How can you work out the valve lift at TDC for a 112 or 114 LSA? The charts give tappet lift at tdc for a 106 and 110 but is this of any use?

For example, the hotcam or a 224/230-112.

 

If ya know the lift with 1.5 or any ratio divide the lift by 1.5 and that gives ya the cam lobe lift. Then multiply by whatever rocker ratio ya are going to use.That will give ya the lift you are using.

Lift don't change with LSA.

 

Even though the LSA may or may not change as the lobe centerline(s) change, the lift at a given point in the crank rotation will. With the question being in regards to lift at TDC, as the lobe centerline (peak lift) is moved either way (advanced or retarded) it will alter accordingly, the amount of lift at TDC. The max lift is unaffected however. HTH.

 

Wasn't the question for lift AT TDC?????

 

Yes it was!

I wanted to know how to tell just how much valve lift would occur at TDC for a given LSA, assuming a tighter LSA would give for a higher valve lift at TDC so as to allow easier scavenging and less LSA would be the oppisite.

For example, the Hotcam with its 112 LSA, assuming its timing is neither advanced or retarded, how much would each valve be open at TDC of the exhaust stroke? I am assuming that at TDC both valves would be open by the same amount (when the sum of both valve events at this point of overlap are at the maximum for the given LSA i.e. slap bang in the middle of the two cam lobes), or would this occur before the piston reached the top?

Not to be confused with maximum lift.

 

Both valves are closed on the compression stroke and on the overlap cycle both valves are open a tad at TDC depending on grind.
Again depending on grind there is a point in the overlap that both valves are open and at some point they will be equally open.
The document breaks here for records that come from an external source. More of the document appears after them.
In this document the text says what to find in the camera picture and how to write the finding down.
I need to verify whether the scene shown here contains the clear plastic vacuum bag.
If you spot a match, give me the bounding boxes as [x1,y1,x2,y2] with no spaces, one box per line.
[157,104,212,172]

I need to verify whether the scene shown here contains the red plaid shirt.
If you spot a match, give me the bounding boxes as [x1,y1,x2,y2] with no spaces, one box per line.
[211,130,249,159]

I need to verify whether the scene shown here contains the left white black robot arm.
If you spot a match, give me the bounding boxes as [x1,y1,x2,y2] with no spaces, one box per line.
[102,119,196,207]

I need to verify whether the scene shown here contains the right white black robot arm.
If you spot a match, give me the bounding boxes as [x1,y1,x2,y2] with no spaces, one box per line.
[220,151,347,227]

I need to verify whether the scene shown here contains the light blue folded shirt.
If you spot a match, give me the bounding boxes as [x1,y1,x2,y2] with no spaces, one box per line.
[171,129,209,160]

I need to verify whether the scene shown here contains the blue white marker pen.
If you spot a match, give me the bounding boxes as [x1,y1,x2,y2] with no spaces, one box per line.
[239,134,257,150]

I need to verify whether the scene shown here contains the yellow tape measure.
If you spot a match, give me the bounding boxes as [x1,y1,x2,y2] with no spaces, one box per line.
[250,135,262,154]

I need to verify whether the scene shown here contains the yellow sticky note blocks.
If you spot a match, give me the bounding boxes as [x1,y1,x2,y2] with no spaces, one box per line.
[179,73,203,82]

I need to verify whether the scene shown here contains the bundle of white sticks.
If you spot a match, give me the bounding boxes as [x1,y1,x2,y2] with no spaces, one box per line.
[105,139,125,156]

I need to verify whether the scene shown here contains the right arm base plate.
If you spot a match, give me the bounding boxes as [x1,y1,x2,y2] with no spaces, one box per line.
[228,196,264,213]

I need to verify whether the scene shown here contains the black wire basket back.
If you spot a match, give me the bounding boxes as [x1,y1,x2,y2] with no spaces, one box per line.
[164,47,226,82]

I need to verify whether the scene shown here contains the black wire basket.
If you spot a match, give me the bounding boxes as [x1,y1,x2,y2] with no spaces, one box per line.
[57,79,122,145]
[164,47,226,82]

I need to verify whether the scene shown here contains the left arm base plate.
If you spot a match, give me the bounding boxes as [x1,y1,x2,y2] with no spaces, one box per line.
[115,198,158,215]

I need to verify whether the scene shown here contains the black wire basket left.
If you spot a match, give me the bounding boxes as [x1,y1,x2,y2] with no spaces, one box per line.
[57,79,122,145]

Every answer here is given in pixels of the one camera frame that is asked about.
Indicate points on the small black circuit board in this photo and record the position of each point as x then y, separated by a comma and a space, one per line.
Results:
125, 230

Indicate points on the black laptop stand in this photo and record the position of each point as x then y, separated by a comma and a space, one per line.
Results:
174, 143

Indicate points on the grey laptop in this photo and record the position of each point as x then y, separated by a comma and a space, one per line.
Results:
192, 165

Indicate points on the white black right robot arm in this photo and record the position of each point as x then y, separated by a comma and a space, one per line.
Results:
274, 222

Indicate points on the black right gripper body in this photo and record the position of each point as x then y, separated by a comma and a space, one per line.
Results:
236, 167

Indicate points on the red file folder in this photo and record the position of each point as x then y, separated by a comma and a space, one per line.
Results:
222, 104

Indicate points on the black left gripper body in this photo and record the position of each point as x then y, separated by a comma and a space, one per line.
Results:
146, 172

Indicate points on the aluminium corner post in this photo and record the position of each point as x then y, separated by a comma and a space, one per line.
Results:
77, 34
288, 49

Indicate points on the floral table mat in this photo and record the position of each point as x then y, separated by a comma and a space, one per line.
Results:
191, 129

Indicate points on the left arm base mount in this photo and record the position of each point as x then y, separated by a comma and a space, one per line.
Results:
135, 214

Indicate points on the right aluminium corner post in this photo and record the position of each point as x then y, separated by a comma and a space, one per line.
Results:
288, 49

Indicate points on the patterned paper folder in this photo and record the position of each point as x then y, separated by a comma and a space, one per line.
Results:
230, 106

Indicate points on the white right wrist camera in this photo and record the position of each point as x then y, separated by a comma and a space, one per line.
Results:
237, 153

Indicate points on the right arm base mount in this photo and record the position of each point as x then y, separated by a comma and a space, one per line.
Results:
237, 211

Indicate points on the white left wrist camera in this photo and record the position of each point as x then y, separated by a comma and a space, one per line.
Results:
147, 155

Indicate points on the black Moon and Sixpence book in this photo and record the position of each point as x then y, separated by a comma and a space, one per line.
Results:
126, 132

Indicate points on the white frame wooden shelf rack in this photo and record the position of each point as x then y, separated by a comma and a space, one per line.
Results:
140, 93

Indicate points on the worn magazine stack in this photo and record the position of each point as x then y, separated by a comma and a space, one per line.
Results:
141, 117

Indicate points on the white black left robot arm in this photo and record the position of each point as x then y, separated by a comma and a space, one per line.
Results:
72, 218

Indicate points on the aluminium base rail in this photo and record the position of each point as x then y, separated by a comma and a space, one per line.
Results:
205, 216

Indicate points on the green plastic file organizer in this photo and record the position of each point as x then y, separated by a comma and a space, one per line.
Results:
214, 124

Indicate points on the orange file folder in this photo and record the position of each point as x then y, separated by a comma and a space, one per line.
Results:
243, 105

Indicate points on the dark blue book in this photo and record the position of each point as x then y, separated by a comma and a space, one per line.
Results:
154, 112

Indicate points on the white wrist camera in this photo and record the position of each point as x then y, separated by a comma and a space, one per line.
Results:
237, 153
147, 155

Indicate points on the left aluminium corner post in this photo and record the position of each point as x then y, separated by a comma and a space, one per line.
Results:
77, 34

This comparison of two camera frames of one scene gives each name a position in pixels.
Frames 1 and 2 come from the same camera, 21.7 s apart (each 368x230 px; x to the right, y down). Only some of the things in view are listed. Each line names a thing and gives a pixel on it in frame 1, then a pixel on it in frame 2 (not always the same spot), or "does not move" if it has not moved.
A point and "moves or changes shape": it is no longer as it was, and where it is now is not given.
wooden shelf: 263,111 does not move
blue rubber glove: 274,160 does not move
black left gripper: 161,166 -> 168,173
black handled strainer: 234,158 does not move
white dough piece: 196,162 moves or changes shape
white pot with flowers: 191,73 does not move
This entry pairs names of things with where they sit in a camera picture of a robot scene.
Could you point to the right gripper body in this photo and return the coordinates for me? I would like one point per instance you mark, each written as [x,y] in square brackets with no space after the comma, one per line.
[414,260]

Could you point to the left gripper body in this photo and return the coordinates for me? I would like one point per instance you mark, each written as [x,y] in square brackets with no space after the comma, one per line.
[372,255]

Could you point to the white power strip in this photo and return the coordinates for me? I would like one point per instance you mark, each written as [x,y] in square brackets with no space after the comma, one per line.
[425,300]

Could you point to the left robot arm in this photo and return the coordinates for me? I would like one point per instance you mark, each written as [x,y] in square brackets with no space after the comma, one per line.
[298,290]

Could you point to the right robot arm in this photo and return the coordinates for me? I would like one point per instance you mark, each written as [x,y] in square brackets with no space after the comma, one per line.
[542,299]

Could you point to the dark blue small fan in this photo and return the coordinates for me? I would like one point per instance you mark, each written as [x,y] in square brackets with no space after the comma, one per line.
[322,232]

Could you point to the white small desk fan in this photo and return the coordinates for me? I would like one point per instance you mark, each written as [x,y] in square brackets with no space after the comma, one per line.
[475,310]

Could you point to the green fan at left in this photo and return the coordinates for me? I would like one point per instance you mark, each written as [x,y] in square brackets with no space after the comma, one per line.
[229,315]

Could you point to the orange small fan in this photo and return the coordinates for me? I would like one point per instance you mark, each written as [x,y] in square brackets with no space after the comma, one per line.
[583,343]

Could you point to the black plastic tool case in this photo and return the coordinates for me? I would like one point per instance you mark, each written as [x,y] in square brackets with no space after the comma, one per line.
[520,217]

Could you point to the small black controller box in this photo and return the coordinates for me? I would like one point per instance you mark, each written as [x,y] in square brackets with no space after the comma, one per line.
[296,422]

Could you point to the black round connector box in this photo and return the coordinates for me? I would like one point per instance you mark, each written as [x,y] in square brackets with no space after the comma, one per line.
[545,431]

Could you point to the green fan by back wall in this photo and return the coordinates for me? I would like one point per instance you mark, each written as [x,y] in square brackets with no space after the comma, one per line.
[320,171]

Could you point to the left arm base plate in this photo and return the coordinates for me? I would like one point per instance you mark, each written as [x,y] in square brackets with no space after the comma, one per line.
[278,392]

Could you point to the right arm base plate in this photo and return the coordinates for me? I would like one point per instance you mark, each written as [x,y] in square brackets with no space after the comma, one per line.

The E has gone Way past TDC fixing to close and the I is just coming on and a long way from TDC opening.
The cam grinder knows all these pieces of the puzzle and ya need not worry about trying to out figure them,they have been there done that. Unless ya put a degree wheel and indicator on a given cam and measure it it's a lot of figuring and I'm lazy.
Don't know what ya are trying to accomplish with this thought train.